Dear Fellow MAA Members:
At our annual meeting this past spring, the Council of the Medieval Academy considered a wide range of issues and challenges for the continued growth of the MAA. Treasurer Gene Lyman laid out the financial condition of the Academy and projected where we would be in the near future. Unlike most learned societies, the MAA has a substantial endowment, supplemented by the generous gifts of members and enlarged by the wise oversight of our Finance Committee. Yet, as Gene laid out, for the past several years the MAA has experienced the same downturn in its portfolio as every not-for-profit. At the same time, we have begun to accumulate a substantial structural deficit in our annual budgets. These trends could not be left to run their courses without some decisive action.
At that meeting and in subsequent consultations with us as new Executive Directors, the Executive Committee endorsed a series of fiscal reforms and spending cuts at the MAA offices. In addition, Executive and Finance Committee members have begun to cut back on their travel and meeting expenses, making up for these from their own pockets. For the first time in years, the new 2012 budget just endorsed by both the Finance Committee and the Executive Committee includes a small surplus instead of a budgeted deficit: a major fiscal turnaround.
These efforts are intended both to tighten expenditures and to move resources from administrative overhead to core MAA programs. These include Speculum and an array of services and benefits to members that will now begin to expand: MAA book programs, publication prizes, fellowships, and digital offerings, such as the IMB, ACLS Humanities E-Book, and MAA Books Online. The Academy continues to offer travel grants, assistance to graduate students, and support for seminars in paleography and codicology. It also supports numerous committees, including CARA’s efforts to expand the visibility of medieval studies at institutions across North America.
We have already begun to revise our website, revived this Medieval Academy News as a born-digital monthly, launched an interactive online calendar of events, and reinvigorated our MAA Blog, bringing news of and for MAA members in an elegant, up-to-date format. Our annual meeting remains a high point of the academic year, bringing together the best scholars and scholarship in serious discourse and relaxed interaction.
Beginning in the new year, the MAA will implement a new Association Management System that will allow individuals to register their own memberships, to post and control their professional information, to join with their colleagues in discussion groups, virtual committees and peer-review activities, and to plan to offer members Speculum’s digital edition.
To support these activities – and to bring the MAA into line with the best practice of other learned societies – we also plan to enhance revenues. In the year ahead you will see the revival of a few MAA book series as we move to online sales channels like Amazon.com and to the conversion of our titles into digital formats – including the Kindle, iPad and other tablets and handhelds – and into online scholarly aggregations. We are also seeking foundation support for special programs and projects.
The learned society remains the most important public focus of our scholarly energies. As many media and special conferences have reported, the crisis of the academic community has brought program and department cuts, diminished resources for research and publication, and threatens to convert the library from a scholarly to an information resource. Unlike the department, press, or library, the learned society retains its independence and its ability to self-govern, to set its own agenda, to enhance its special place in the world of scholarship. At the MAA we elect our own officers and form our own committees, maintain our esteemed publications series, and offer support for a new generation of scholars and colleagues.
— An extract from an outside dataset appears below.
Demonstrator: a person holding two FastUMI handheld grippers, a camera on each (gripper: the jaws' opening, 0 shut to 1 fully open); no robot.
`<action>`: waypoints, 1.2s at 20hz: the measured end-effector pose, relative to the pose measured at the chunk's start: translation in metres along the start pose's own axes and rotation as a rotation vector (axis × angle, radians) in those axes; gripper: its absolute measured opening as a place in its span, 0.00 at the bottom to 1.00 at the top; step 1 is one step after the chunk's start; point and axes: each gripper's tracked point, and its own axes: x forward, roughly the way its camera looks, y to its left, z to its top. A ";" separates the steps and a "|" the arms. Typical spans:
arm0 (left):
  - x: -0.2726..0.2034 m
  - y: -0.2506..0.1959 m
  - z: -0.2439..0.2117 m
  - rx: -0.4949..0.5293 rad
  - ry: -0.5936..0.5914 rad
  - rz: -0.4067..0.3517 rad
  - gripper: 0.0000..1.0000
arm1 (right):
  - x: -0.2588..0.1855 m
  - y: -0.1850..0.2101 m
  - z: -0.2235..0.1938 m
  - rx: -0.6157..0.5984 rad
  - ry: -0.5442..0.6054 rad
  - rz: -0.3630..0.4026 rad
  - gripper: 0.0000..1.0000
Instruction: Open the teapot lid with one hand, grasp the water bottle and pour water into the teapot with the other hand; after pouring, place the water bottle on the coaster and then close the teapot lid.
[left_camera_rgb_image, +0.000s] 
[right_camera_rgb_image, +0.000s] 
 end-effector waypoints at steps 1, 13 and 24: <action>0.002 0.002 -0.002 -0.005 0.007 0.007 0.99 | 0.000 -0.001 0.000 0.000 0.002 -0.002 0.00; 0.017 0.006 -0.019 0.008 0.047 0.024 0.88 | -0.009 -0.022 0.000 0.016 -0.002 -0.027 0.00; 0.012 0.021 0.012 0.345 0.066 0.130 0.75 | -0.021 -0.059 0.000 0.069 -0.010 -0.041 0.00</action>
As you may already have guessed, this leads us to one of the most important decisions of the Council this past April: to approve an increase in MAA dues. In the days ahead you will be receiving your renewal notices for memberships, and these increases will be reflected in our request for support. Overall your dues will be increasing an average of about 36%. Dues are scaled to reflect your professional status. This increase will supplement – but not substitute for – current cost-cutting at the MAA offices and revenue enhancements. But dues remain an essential foundation both for the MAA’s financial stability and for the programs that derive from that income. Dues increases will also bring the MAA’s into line with those of other societies of our size and interdisciplinary nature. Our increases have been designed to least affect our younger members – scholars in, or seeking, their first positions – and to place most of the responsibility for support on the older generation who have both benefited from, and already generously contributed to, the efforts of the MAA.
So, please, when you receive your dues notice, think first of MAA cost-cutting efforts already underway, of increasing support for vital programs, of your extra membership fees – and of your donations to the endowment and travel funds – as the core part of the larger effort to enhance the MAA’s financial base and to help maintain and expand its member benefits and its leadership role in the decades ahead. We are, and will be, doing our part to match your efforts and support. Thank you.